### Data below ###

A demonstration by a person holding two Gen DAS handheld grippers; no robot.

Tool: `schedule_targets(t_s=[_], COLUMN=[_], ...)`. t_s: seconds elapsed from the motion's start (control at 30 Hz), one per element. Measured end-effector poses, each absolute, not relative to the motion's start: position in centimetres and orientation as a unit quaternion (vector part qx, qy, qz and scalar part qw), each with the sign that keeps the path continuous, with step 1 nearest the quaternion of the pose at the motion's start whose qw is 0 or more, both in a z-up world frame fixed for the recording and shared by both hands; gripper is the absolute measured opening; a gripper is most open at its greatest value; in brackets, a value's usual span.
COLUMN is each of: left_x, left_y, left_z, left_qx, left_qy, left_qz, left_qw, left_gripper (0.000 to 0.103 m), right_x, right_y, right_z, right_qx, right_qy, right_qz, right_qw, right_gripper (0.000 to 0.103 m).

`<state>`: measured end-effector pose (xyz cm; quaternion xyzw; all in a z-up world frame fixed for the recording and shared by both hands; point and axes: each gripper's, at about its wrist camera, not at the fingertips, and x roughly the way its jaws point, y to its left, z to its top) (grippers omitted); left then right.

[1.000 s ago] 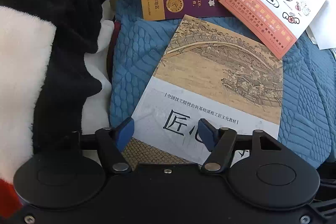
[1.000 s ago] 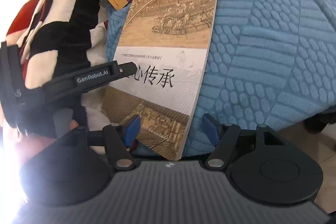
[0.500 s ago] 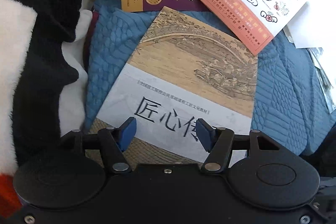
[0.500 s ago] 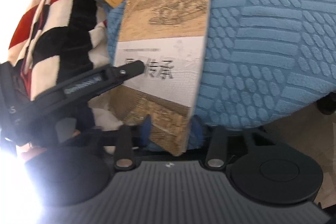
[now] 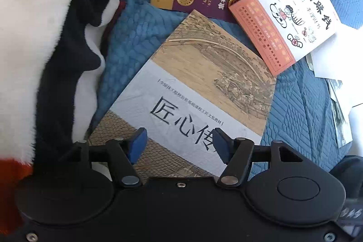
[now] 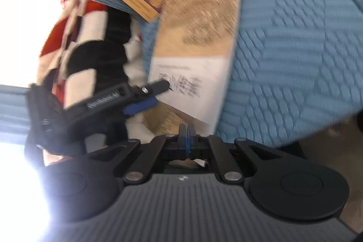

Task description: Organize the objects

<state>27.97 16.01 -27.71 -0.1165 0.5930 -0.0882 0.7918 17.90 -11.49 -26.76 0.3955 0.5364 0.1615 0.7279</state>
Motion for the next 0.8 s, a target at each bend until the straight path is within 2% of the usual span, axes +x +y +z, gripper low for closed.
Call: schedule_targets(t_s=[0.17, 0.37, 0.43, 0.47, 0.57, 0.6, 0.63, 0.67, 0.7, 0.73, 0.8], left_x=[28.2, 28.7, 28.9, 29.0, 29.7, 29.9, 30.3, 30.7, 31.0, 31.2, 31.4], left_y=[15.3, 13.4, 12.8, 12.5, 12.4, 12.5, 12.6, 12.8, 12.8, 13.0, 12.9], left_z=[-27.8, -28.1, -28.4, -28.6, -29.2, -29.4, -29.5, -29.5, -29.6, -29.7, -30.0], left_qx=[-0.083, 0.023, 0.068, 0.088, 0.093, 0.091, 0.092, 0.092, 0.089, 0.086, 0.084], left_qy=[0.598, 0.596, 0.588, 0.586, 0.602, 0.608, 0.614, 0.621, 0.627, 0.634, 0.642], left_qz=[-0.075, -0.05, -0.056, -0.061, -0.077, -0.084, -0.09, -0.097, -0.103, -0.107, -0.115], left_qw=[0.793, 0.801, 0.804, 0.804, 0.789, 0.784, 0.779, 0.773, 0.767, 0.761, 0.753], left_gripper=[0.068, 0.068, 0.071, 0.077, 0.086, 0.088, 0.088, 0.089, 0.089, 0.089, 0.097], right_x=[18.6, 18.0, 17.7, 17.6, 17.4, 17.4, 17.3, 17.2, 17.1, 17.0, 17.0], right_y=[-13.6, -13.9, -13.5, -13.3, -12.5, -12.3, -12.1, -12.0, -12.0, -12.0, -12.0], right_z=[-25.3, -26.0, -26.5, -26.7, -27.3, -27.4, -27.4, -27.4, -27.4, -27.4, -27.6], right_qx=[0.38, 0.354, 0.349, 0.345, 0.334, 0.331, 0.328, 0.327, 0.329, 0.333, 0.345], right_qy=[0.52, 0.539, 0.543, 0.546, 0.562, 0.567, 0.569, 0.567, 0.563, 0.561, 0.558], right_qz=[0.153, 0.165, 0.169, 0.171, 0.176, 0.181, 0.184, 0.186, 0.187, 0.186, 0.188], right_qw=[0.75, 0.747, 0.745, 0.744, 0.736, 0.732, 0.731, 0.733, 0.734, 0.735, 0.731], right_gripper=[0.003, 0.006, 0.006, 0.006, 0.008, 0.014, 0.027, 0.035, 0.053, 0.065, 0.068])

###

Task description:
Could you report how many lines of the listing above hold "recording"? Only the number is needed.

Answer below:
2